An unprecedented metagenomic landscape of European and North American coastal samples

Abstract

We have generated the largest long-read environmental dataset we are aware of at ~10 Tb of nanopore sequencing data from the Baltic Sea and the San Francisco Estuary. Both ecosystems are highly anthropogenically impacted and important for commerce, recreation, agriculture, and wastewater treatment for millions of people. The health of these brackish water ecosystems relies on their microbiomes, so we aim to generate a complete catalogue of microbial genomes, plasmids, and viruses to help elucidate the structure and function of their microbiomes. To achieve this goal, we overcame challenges involving HMW DNA extraction from environmental samples and depleted short environmental DNA fragments, resulting in sequencing N50s of 10–20 kb. Due to the species diversity of the samples, we sequenced ultra-deep (>200 Gb per sample) and required the use of HPC systems for basecalling and assembly. We have assembled much of the data and found hundreds of complete bacterial and archaeal genomes along with thousands of plasmids, phage, other mobile elements, and environmental DNA of macro-organisms. Among the complete genomes are several from the SAR11, SAR86, and Actinomarina clades. To the best of our knowledge, complete versions of these have never been extracted from metagenomes. We are currently basecalling all of our data using the latest Dorado models. The expectation is that this will yield more accurate and complete assemblies. We are also generating full methylation data for all datasets, and we intend to use it in an effort to associate plasmids, phage, and other mobile elements with their hosts.

Biography

Lauren Lui is a research scientist in the Environmental Genomics and Systems Biology Division at Lawrence Berkeley National Laboratory. She studies how microbial communities participate in biogeochemical element cycling and how they respond to environmental pressures, such as climate change.

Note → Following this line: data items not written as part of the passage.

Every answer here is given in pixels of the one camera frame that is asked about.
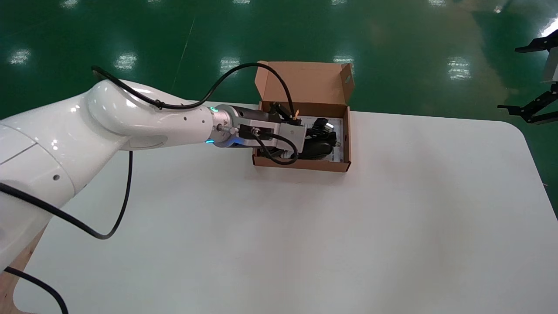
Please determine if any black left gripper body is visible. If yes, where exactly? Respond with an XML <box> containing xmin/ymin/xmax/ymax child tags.
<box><xmin>238</xmin><ymin>108</ymin><xmax>302</xmax><ymax>128</ymax></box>

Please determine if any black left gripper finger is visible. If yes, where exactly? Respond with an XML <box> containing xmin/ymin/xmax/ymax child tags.
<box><xmin>303</xmin><ymin>130</ymin><xmax>337</xmax><ymax>144</ymax></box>
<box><xmin>300</xmin><ymin>142</ymin><xmax>335</xmax><ymax>160</ymax></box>

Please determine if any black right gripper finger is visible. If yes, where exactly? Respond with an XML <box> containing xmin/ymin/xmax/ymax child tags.
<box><xmin>498</xmin><ymin>85</ymin><xmax>558</xmax><ymax>125</ymax></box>
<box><xmin>514</xmin><ymin>36</ymin><xmax>558</xmax><ymax>54</ymax></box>

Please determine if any thick black power cable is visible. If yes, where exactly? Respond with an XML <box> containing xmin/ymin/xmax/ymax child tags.
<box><xmin>305</xmin><ymin>117</ymin><xmax>338</xmax><ymax>149</ymax></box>

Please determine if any brown cardboard storage box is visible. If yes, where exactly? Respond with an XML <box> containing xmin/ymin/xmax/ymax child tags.
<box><xmin>252</xmin><ymin>61</ymin><xmax>354</xmax><ymax>173</ymax></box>

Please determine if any printed white instruction sheet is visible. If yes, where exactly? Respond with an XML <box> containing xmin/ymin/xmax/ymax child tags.
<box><xmin>279</xmin><ymin>115</ymin><xmax>346</xmax><ymax>162</ymax></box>

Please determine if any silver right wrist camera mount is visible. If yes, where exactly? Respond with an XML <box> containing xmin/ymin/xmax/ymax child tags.
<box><xmin>543</xmin><ymin>51</ymin><xmax>558</xmax><ymax>83</ymax></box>

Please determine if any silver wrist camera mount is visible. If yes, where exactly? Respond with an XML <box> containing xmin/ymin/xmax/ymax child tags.
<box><xmin>543</xmin><ymin>51</ymin><xmax>558</xmax><ymax>83</ymax></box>
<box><xmin>238</xmin><ymin>120</ymin><xmax>307</xmax><ymax>154</ymax></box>

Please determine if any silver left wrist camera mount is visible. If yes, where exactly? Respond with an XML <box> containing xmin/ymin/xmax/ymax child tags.
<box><xmin>238</xmin><ymin>120</ymin><xmax>307</xmax><ymax>154</ymax></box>

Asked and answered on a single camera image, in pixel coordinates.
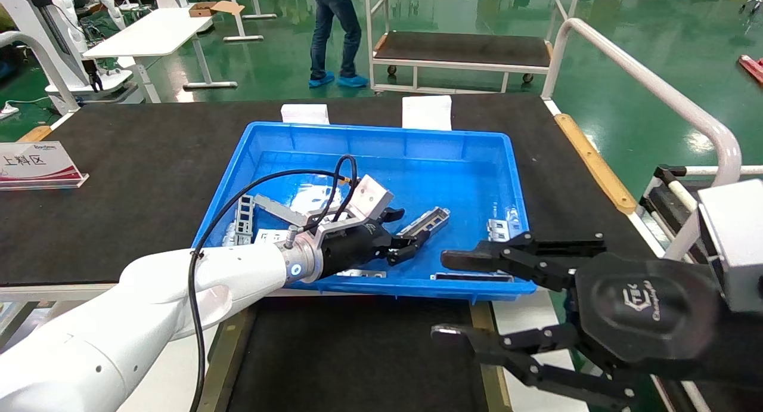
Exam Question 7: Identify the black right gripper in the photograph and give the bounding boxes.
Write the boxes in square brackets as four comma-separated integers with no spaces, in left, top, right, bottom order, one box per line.
[575,254,763,383]

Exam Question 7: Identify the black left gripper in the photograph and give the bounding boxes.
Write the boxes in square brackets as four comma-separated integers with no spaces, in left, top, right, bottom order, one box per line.
[319,208,635,410]

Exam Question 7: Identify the grey slotted metal part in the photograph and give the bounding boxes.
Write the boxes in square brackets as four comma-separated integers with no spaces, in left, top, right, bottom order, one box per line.
[396,206,451,240]

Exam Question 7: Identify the silver folded metal part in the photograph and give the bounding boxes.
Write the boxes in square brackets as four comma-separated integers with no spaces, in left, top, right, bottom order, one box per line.
[487,219,517,243]

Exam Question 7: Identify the black container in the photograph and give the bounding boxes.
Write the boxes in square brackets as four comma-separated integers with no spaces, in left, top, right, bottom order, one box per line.
[227,296,491,412]

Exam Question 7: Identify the grey ladder-shaped metal part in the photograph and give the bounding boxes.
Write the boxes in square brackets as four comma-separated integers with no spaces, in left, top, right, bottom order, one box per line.
[234,194,256,246]

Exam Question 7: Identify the dark thin metal bar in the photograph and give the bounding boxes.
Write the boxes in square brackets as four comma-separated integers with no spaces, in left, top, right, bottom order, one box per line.
[430,272,514,282]

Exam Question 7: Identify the blue plastic tray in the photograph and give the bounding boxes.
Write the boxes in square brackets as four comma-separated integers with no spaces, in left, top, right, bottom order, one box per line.
[191,122,539,301]

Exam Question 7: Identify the large white paper label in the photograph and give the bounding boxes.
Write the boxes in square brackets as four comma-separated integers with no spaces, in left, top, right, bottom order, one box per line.
[402,95,453,131]

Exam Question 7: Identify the long wooden edge strip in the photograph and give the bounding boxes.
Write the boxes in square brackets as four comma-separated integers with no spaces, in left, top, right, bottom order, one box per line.
[554,114,638,216]

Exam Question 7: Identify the silver flat perforated plate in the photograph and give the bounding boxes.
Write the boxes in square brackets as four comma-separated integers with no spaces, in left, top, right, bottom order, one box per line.
[255,228,294,246]

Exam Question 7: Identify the plain grey metal bar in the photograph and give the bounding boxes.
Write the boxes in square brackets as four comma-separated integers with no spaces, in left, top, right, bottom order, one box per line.
[254,194,312,223]

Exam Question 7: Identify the small white paper label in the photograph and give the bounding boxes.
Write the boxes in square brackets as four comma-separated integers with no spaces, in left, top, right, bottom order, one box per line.
[281,104,330,126]

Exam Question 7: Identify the white curved railing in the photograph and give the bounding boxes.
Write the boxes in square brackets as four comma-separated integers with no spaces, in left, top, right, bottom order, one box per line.
[0,32,81,116]
[541,18,743,261]

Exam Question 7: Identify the red floor object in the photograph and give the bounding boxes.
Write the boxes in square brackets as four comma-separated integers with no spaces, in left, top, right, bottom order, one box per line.
[738,55,763,88]

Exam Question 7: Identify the person in blue jeans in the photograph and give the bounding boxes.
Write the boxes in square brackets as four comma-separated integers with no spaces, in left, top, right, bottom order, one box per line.
[308,0,371,89]

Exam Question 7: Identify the open cardboard box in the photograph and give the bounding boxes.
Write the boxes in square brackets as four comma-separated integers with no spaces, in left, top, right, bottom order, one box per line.
[188,1,246,18]

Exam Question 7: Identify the white table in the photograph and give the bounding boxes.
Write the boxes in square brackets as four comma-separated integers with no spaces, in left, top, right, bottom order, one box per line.
[83,7,239,104]

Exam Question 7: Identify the red white desk sign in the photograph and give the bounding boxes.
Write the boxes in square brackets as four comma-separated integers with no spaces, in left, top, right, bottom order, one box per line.
[0,141,90,191]

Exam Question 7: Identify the short wooden edge strip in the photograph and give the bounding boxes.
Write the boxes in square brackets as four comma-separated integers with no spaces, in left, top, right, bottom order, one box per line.
[17,125,54,143]

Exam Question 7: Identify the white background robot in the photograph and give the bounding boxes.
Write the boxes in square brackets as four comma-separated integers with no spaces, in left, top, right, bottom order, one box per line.
[0,0,135,112]

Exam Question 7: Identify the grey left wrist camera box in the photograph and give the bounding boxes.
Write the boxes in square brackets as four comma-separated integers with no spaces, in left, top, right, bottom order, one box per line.
[348,174,395,223]

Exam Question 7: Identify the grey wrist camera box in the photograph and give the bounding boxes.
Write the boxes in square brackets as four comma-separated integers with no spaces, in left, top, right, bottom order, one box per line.
[348,174,395,223]
[697,179,763,314]

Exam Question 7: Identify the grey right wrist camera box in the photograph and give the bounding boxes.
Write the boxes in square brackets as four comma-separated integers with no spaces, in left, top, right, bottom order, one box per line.
[697,179,763,314]

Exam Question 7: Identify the white frame cart black shelves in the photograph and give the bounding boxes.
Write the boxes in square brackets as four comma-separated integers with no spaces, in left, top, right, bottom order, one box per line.
[364,0,582,95]

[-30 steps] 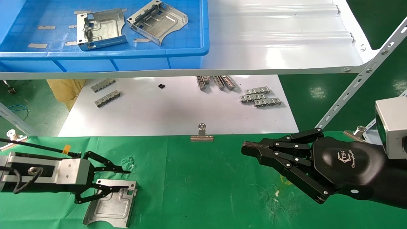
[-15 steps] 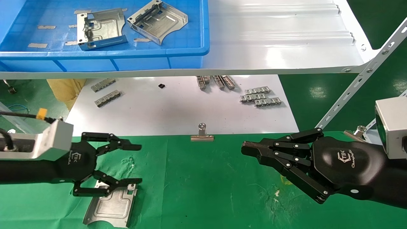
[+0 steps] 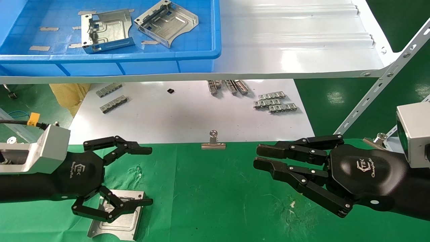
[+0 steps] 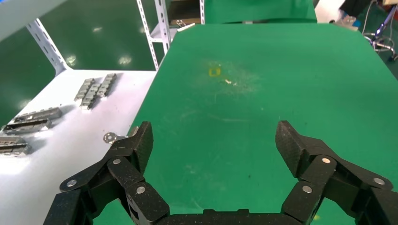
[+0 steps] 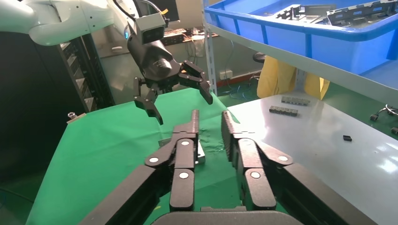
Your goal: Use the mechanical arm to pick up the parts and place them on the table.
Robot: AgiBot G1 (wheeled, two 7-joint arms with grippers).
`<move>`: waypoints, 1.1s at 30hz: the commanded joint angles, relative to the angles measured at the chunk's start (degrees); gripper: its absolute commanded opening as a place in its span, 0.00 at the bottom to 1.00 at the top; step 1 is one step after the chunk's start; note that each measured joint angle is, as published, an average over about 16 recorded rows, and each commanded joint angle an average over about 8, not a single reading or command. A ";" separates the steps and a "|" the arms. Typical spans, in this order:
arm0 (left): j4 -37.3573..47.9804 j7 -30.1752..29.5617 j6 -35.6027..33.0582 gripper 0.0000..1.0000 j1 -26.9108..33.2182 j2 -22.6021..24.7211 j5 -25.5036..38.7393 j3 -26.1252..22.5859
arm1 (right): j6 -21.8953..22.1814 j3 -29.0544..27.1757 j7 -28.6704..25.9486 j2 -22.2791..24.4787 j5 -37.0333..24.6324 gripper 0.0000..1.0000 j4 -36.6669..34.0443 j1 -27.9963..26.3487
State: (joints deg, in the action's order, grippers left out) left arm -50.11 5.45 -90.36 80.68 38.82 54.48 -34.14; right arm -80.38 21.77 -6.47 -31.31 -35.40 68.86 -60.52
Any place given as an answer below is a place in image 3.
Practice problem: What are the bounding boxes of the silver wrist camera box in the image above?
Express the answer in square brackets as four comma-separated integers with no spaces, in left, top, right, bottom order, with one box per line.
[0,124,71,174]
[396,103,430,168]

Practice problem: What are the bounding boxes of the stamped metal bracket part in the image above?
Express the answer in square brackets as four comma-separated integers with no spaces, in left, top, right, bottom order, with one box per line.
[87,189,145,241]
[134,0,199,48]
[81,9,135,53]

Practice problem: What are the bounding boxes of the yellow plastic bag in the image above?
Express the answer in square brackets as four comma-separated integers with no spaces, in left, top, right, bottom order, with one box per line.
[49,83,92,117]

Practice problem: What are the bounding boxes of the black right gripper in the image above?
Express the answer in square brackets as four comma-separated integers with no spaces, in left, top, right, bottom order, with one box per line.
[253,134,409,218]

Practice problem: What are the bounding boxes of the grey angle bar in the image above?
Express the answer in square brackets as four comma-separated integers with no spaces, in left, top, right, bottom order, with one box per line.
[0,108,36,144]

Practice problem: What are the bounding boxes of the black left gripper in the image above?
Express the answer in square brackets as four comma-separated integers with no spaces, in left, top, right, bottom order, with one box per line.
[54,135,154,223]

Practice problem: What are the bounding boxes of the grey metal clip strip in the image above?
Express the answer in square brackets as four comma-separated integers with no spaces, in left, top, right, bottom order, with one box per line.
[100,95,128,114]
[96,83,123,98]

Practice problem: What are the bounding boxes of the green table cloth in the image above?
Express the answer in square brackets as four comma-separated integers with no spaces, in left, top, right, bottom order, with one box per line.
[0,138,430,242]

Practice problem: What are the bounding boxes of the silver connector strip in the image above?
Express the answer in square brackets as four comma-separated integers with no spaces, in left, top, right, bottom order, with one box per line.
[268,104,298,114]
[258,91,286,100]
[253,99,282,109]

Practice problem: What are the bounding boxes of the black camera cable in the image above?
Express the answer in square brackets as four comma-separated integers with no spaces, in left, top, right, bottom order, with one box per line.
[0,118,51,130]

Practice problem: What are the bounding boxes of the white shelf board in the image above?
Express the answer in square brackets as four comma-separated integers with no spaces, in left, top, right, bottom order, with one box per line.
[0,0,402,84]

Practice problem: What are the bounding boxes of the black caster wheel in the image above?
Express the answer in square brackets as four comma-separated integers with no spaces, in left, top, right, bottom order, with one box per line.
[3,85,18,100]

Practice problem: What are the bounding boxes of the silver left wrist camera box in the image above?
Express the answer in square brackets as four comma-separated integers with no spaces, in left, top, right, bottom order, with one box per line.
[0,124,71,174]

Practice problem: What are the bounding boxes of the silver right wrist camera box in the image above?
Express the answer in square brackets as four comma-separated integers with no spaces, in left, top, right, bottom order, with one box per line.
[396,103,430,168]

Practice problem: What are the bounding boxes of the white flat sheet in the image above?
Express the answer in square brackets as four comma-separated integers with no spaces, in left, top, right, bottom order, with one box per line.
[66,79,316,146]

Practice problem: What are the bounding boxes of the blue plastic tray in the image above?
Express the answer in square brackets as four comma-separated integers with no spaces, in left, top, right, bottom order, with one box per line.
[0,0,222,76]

She is developing computational and experimental methods to help better interrogate and quantify microbial community members (bacteria, archaea, and viruses) to more accurately model microbial population dynamics. Specifically, she is developing methods to improve long-read metagenomics sequencing and assembly, and uses methylation data afforded by nanopore sequencing to link mobile genetic elements (viruses, plasmids, etc.) with their hosts.